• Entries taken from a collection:
++++++++++++++++++++

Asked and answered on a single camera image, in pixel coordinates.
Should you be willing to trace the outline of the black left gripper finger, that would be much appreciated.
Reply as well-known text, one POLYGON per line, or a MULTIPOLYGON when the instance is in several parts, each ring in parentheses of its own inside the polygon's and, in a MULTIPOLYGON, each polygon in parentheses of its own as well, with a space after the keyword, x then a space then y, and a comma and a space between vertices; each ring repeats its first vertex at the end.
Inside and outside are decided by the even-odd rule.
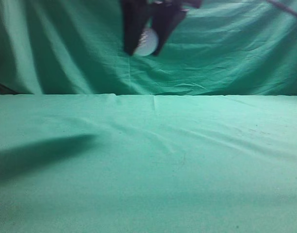
POLYGON ((158 45, 153 52, 158 56, 175 28, 185 19, 187 10, 183 9, 182 0, 163 0, 155 2, 151 28, 158 36, 158 45))

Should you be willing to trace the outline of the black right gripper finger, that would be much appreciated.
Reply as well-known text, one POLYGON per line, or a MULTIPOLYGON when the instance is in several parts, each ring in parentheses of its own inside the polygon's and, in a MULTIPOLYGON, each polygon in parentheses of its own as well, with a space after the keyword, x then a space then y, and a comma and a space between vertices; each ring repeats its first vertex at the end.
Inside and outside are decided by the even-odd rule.
POLYGON ((123 18, 123 50, 133 56, 153 7, 147 0, 122 0, 121 11, 123 18))

++++++++++++++++++++

• Task objective: Restate the preceding entries in full, word for word, with the pictures removed.

• Response:
Asked and answered on a single camera image, in pixel coordinates.
Should you be willing to trace the outline of the black left gripper finger, that would be much appreciated.
Reply as well-known text, one POLYGON per line, or a MULTIPOLYGON when the instance is in several parts, each ring in parentheses of its own inside the polygon's and, in a MULTIPOLYGON, each polygon in parentheses of its own as well, with a space after the keyword, x then a space then y, and a comma and a space between vertices; each ring repeats its first vertex at the end.
Inside and outside are decided by the even-odd rule.
POLYGON ((158 45, 153 52, 158 56, 175 28, 185 19, 187 10, 183 9, 182 0, 163 0, 155 2, 151 28, 158 36, 158 45))

Should you be willing to trace the outline of the black right gripper finger, that would be much appreciated.
Reply as well-known text, one POLYGON per line, or a MULTIPOLYGON when the instance is in several parts, each ring in parentheses of its own inside the polygon's and, in a MULTIPOLYGON, each polygon in parentheses of its own as well, with a space after the keyword, x then a space then y, and a comma and a space between vertices; each ring repeats its first vertex at the end.
Inside and outside are decided by the even-odd rule.
POLYGON ((123 18, 123 50, 133 56, 153 7, 147 0, 122 0, 121 11, 123 18))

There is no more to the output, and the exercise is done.